Available from Smashwords , Lulu and Amazon in paperback and ebook. I hear there’s an omnibus of both of them coming out in the early part of 2015.

Ra is a novel written as a web serial from September 2011 through December 2014 – yes, it’s finished now – and as such suffered from the problem that once the author made a mistake in public, he had to deal with it in public as well. If it was good enough for Dickens…

Anyway. In 1970 or so, magic is discovered. This makes a lot of people very unhappy. Most are unhappy because their world-view is based on science, and they now need to fit non-supernatural explanations to these events. Naturally, research leads to academics, and academics means degree programs. Ra starts off as the story of Laura Ferno, Ph.D candidate in Applied Thaumic Engineering with an eye towards harnessing magic to build spacecraft, and her sister Natalie who is an academic on the theoretical side of magic. One night Laura is mugged, she defends herself with magic spells, and before you know it ten chapters have gone by and the fate of the world hangs in the balance. Writing is such an assymetrical sport: it takes three years to write a novel that you’ll want to consume utterly in a weekend.
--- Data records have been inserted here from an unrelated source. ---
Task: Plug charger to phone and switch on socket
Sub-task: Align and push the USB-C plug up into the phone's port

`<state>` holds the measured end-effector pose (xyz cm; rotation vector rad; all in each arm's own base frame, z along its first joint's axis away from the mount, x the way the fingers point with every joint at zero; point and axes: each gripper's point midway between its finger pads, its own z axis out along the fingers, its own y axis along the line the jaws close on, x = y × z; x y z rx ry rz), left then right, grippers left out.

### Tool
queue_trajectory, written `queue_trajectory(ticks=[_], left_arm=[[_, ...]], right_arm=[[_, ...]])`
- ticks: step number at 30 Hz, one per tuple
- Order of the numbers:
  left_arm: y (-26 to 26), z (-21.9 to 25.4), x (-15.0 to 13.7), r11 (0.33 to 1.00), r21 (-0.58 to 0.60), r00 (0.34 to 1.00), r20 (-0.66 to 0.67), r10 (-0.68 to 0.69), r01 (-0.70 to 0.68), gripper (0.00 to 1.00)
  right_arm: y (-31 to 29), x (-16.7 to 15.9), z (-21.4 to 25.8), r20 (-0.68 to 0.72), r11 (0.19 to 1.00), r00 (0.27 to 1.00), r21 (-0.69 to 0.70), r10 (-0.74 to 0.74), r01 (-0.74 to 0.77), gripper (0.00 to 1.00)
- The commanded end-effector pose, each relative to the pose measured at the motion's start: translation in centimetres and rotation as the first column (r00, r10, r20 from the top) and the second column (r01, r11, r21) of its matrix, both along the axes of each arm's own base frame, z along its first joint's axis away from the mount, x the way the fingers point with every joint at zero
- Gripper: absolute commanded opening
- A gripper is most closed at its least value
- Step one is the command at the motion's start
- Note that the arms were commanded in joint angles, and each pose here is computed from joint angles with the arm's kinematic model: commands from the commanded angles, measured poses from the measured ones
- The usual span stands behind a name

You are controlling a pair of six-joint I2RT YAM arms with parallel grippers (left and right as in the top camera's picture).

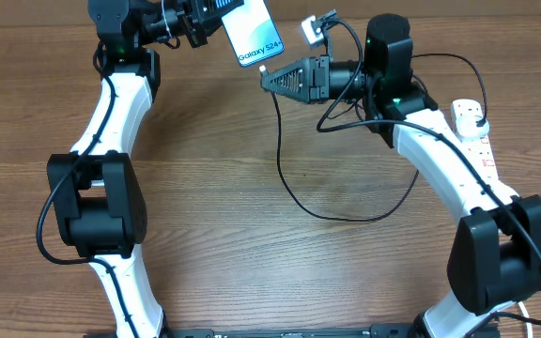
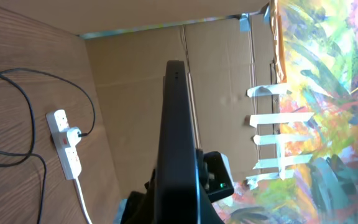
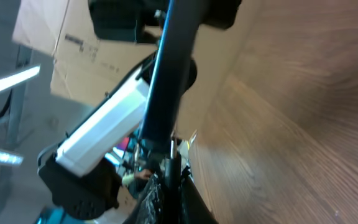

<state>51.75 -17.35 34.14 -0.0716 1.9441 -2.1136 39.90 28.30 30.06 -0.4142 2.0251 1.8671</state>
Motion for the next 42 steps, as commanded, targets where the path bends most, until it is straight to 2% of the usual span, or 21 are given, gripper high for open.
queue_trajectory(ticks=[1, 7, 19, 42], left_arm=[[-0.2, 1.1, 0.1, 1.0, -0.007, 0.998, 0.057, 0.023, -0.023, 0.04], [-0.2, 1.1, 0.1, 1.0, -0.007, 0.998, 0.057, 0.023, -0.023, 0.04], [-0.1, 1.2, 0.3, 0.999, -0.013, 0.998, 0.057, 0.037, -0.037, 0.04], [-1.3, 1.0, -0.5, 1.0, 0.003, 0.998, 0.068, -0.01, 0.01, 0.04]], right_arm=[[-0.7, 1.2, 0.6, -0.044, 0.998, 0.998, 0.009, -0.055, 0.055, 0.04], [-0.7, 1.3, 1.2, -0.04, 0.998, 0.998, 0.026, -0.057, 0.059, 0.04], [-0.5, -0.6, 1.3, -0.051, 0.998, 0.997, 0.036, 0.051, -0.049, 0.04], [-0.5, -0.1, 1.3, -0.05, 0.999, 0.999, 0.032, 0.021, -0.019, 0.04]])
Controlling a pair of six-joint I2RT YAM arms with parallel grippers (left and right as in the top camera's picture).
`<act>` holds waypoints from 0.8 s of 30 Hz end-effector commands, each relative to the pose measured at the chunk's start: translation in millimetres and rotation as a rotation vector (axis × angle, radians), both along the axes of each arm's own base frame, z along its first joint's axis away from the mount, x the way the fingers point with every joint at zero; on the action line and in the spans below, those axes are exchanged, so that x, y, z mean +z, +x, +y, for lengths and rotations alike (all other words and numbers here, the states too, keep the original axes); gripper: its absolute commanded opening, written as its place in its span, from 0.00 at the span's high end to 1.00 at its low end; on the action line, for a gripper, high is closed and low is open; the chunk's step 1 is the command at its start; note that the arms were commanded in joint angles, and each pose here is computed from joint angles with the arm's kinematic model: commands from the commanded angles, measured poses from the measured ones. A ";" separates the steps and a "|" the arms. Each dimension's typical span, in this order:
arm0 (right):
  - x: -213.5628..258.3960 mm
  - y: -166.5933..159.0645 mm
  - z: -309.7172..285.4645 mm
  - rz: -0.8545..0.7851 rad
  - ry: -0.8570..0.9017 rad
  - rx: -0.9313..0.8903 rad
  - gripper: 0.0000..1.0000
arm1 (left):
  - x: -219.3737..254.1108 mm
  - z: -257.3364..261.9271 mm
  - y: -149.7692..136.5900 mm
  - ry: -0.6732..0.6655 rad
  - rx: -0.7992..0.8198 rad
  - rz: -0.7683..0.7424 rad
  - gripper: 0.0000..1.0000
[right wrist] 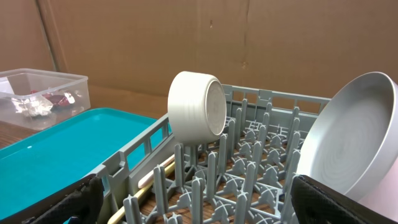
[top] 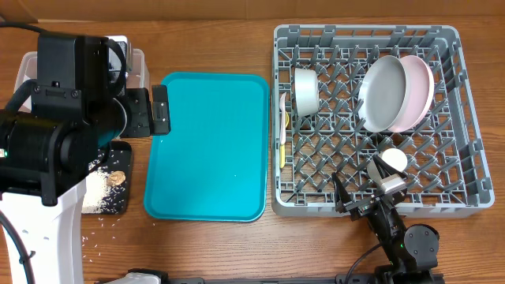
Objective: Sort waste into correct bins and load items into the dishwasher rack
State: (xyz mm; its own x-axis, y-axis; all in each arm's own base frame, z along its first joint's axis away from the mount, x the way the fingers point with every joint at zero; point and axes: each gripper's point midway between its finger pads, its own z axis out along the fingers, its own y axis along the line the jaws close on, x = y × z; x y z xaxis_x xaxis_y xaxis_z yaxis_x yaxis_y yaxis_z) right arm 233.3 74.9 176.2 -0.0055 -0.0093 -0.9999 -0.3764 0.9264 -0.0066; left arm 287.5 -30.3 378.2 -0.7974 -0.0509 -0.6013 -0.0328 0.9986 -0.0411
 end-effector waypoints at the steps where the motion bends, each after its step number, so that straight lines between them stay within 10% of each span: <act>1: -0.1 0.7 -2.1 -0.012 0.001 -0.011 0.00 | -0.8 -3.5 1.5 0.007 -0.029 0.003 0.00; 11: 0.0 0.7 -2.1 -0.012 0.001 -0.011 0.00 | 5.6 17.2 -9.3 0.150 -0.037 -0.015 0.00; 24: -0.1 0.7 -2.1 -0.011 0.001 -0.011 0.00 | -0.7 22.8 -29.7 0.118 -0.014 -0.617 0.00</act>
State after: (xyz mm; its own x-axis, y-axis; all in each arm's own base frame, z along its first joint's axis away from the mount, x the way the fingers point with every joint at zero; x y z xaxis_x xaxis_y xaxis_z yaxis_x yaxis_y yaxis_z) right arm 233.2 74.9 177.8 0.0013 -0.0084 -1.0000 -0.3763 0.9264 -0.0083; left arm 271.4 -10.7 419.6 -0.3023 0.0166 -0.9531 -0.0265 0.9993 0.0259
Available as HTML and epub at qntm

Paradigms Lost is a rework of Spoor’s earlier Digital Knight. Again, the boundary of science fiction and fantasy is tugged at (distorted, mangled, shredded, chewed on by a cat) as a somewhat nerdy private investigator discovers vampires, werewolves, and other things that eat you at night have some basis in fact. There’s a degree of ultra-competence about Jason Wood and his main squeeze Sylvia Stake (Wood’n’Stake, hey?) that is simultaneously comforting and annoying. Is it high literature? No. Is it good, solid storytelling of the sort that people have enjoyed for a century or more? Absolutely.

ebook at Baen , trade paperback at Amazon, B&N and IndieBound

Symbiont is the second book of a trilogy started in Parasite; the third book is not yet out. It’s well-done horror about genetically engineered tapeworms, and I think that’s enough of a description to make you either want to read it or avoid it.